>>>>

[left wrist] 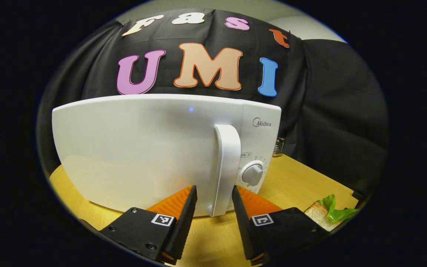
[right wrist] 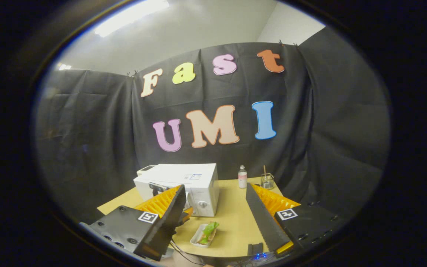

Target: Open the microwave oven with the left hand, put the food in, and close the microwave oven.

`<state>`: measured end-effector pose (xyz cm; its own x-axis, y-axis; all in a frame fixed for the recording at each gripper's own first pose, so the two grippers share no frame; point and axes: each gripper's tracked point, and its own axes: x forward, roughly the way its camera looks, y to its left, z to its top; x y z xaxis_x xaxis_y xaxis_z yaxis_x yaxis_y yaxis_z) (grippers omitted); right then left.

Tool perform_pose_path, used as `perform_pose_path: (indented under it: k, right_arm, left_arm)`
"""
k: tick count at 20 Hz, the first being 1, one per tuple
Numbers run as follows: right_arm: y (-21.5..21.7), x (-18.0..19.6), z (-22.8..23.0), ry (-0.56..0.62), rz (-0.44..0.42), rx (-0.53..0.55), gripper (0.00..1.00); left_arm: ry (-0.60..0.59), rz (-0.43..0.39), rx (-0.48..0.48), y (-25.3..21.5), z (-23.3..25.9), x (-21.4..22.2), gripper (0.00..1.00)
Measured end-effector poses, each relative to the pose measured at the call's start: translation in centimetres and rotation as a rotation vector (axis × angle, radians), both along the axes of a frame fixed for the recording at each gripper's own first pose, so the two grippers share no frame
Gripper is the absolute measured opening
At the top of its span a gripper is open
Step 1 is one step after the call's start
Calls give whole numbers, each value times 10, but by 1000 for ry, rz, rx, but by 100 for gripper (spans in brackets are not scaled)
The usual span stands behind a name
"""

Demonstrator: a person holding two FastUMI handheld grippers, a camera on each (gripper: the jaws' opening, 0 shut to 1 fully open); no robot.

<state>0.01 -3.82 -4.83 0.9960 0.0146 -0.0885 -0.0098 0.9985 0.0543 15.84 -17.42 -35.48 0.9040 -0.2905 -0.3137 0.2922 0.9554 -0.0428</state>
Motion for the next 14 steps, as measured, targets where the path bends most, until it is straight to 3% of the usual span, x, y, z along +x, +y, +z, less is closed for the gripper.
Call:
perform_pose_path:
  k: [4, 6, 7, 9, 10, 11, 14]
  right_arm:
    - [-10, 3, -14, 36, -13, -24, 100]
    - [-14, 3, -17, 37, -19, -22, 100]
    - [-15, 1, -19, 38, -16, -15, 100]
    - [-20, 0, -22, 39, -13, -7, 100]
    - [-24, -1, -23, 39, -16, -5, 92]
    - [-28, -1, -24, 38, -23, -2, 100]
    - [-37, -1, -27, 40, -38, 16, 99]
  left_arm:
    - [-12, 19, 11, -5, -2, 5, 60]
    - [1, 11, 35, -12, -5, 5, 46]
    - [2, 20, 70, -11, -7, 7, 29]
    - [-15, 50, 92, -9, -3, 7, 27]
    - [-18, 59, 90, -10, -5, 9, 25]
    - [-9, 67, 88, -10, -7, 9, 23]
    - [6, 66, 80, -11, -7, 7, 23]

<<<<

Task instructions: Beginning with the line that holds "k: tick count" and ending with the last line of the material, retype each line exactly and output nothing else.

Result for this task:
k: tick count at 20 Hz, the first being 1, one per tuple
Numbers run as follows: right_arm: y (-21.5..21.7), x (-18.0..19.6), z (-22.8..23.0), ry (-0.56..0.62), rz (-0.44..0.42), rx (-0.53..0.55), gripper (0.00..1.00); left_arm: ry (-0.60..0.59), rz (-0.43..0.39), rx (-0.48..0.48), y (-25.3..21.5), z (-23.3..25.9), x (-21.4..22.2), gripper (0.00..1.00)
Measured end-effector poses, each relative to the pose measured at the call's start: translation in centimetres and rotation as a rotation vector (axis × angle, radians), both along the axes of a frame fixed for the recording at each gripper's own first pose, so the two grippers share no frame
Gripper is the absolute measured opening
At the top of its span a gripper is open
Step 1 is one step after the call's start
Calls give whole numbers, each value times 10, but by 1000 for ry, rz, rx, but by 100 for gripper (spans in brackets are not scaled)
The usual span stands behind a name
"""

Demonstrator: a person holding two FastUMI handheld grippers, a camera on each (gripper: the jaws' opening, 0 shut to 1 fully open); no robot.

<state>0.01 -3.82 -4.83 0.9960 0.0146 -0.0885 -0.0098 0.9985 0.0543 15.84 -17.42 -35.48 0.9040 -0.2905 -0.3137 0.2922 0.9554 -0.0428</state>
Motion for the next 14 steps, as measured, targets where the path bends most, until it is straight to 3% of the usual span, x, y, z along +x, +y, +z, less is closed for the gripper.
Call:
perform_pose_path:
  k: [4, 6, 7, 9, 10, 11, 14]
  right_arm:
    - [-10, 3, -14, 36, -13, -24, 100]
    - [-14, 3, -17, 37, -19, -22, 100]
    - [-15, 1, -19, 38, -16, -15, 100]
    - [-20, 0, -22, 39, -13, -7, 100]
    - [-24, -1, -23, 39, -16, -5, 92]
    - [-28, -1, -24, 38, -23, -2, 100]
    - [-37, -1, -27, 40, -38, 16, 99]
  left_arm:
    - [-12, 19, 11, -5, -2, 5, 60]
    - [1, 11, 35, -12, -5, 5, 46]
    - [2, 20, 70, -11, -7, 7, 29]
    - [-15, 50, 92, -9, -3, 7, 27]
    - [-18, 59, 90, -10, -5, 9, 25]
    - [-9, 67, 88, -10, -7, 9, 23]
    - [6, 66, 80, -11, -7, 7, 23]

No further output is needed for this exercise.